Return, from the data that follows, each line that holds the word "trace".

*** Opening of AVAILABLE DATA ***

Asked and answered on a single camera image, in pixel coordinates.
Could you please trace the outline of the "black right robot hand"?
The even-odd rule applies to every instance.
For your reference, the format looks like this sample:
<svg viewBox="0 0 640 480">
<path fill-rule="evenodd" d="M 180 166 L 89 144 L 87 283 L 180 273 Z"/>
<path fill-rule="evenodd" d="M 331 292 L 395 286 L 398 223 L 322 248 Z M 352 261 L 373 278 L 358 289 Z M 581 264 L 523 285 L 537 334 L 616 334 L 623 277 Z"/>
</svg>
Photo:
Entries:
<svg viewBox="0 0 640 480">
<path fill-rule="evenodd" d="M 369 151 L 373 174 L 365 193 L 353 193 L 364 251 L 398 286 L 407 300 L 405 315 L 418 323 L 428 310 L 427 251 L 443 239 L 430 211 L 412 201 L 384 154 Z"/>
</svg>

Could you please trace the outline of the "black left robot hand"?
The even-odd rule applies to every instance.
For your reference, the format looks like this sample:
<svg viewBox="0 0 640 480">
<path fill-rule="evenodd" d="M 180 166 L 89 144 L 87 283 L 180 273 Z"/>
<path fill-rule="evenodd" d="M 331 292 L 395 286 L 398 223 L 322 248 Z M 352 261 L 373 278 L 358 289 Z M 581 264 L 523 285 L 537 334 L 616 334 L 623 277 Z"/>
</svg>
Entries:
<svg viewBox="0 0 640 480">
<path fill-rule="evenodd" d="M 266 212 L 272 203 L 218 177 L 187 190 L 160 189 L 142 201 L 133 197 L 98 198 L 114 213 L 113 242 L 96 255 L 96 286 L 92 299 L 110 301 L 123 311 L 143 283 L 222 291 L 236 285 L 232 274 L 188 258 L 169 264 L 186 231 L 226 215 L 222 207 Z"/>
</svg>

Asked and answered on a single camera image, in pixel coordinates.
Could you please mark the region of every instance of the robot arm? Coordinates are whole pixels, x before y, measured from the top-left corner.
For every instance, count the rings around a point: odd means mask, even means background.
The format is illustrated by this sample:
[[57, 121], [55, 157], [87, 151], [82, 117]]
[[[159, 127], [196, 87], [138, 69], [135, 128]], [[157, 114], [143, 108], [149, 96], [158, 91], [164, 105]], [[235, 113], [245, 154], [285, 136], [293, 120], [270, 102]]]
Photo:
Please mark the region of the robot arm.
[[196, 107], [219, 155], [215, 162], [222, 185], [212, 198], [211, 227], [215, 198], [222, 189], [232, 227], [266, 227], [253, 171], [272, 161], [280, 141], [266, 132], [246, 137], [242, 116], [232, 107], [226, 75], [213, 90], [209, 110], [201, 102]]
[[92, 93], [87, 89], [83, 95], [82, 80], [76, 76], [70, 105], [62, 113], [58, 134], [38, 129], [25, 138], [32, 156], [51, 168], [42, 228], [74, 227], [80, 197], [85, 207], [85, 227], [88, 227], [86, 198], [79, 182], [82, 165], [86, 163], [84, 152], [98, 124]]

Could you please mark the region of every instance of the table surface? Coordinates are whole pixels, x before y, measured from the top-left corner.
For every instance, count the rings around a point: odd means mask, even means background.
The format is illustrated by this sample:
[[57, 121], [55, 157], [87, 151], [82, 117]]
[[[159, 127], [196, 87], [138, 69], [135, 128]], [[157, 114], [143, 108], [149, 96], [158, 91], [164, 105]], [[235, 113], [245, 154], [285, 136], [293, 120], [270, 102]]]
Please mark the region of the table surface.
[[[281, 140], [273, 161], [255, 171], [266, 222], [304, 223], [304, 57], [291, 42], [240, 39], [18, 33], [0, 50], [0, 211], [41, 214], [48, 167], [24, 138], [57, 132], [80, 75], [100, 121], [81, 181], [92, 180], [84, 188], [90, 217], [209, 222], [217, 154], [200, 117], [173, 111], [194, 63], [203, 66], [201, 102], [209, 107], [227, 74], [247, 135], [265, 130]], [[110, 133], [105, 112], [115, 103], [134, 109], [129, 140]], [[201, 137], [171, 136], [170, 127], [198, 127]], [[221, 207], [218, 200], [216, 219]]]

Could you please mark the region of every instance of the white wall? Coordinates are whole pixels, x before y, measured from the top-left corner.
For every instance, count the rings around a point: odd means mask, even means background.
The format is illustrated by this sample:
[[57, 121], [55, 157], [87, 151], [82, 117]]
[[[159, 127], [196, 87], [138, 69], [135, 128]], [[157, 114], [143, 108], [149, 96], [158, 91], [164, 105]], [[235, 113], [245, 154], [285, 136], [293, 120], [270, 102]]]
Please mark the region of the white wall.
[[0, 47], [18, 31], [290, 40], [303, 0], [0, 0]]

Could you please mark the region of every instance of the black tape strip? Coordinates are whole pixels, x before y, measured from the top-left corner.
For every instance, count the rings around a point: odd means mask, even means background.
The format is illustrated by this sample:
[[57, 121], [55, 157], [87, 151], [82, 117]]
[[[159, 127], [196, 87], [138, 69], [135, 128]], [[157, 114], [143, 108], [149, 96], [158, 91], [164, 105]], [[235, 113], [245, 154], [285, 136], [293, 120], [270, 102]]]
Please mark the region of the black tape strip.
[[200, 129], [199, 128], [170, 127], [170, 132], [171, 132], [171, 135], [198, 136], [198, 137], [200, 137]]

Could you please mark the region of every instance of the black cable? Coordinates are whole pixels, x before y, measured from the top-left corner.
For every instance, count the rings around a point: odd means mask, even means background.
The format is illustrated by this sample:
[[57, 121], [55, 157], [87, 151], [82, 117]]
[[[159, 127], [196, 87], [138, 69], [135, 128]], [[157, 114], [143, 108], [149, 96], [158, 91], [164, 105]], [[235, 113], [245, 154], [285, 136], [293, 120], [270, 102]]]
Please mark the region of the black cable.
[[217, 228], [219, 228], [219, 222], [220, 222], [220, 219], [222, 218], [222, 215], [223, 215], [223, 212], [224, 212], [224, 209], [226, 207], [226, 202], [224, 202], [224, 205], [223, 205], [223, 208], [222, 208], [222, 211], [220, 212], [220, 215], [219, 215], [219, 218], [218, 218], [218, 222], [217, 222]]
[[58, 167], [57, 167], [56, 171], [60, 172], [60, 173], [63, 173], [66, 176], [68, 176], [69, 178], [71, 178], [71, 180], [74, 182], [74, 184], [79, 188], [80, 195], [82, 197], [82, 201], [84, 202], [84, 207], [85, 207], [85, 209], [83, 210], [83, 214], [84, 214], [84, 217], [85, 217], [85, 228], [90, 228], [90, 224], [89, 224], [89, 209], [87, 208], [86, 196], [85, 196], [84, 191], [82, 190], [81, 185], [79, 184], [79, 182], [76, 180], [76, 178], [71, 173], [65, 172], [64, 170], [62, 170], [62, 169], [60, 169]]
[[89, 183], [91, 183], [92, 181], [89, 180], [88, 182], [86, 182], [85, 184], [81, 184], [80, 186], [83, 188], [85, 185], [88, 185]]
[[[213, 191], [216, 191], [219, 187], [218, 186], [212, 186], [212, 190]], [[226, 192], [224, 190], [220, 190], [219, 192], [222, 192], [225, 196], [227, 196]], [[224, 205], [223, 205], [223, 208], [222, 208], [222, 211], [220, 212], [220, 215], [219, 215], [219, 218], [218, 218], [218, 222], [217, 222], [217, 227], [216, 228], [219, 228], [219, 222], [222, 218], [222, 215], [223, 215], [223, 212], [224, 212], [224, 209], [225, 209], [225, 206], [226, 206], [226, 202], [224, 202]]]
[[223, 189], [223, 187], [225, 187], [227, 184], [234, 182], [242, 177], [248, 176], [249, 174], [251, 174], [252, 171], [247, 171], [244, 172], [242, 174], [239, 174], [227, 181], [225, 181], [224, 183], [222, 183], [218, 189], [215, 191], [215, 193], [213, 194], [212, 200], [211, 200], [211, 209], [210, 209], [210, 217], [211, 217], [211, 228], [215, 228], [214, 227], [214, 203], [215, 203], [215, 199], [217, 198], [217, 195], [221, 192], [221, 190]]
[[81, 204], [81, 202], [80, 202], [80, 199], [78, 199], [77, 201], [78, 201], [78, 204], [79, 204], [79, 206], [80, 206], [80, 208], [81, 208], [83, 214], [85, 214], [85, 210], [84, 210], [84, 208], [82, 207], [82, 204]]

*** Close of AVAILABLE DATA ***

▶ TASK SOLUTION:
Could you please trace the outline of the "black right robot hand"?
Could you please trace the outline of the "black left robot hand"?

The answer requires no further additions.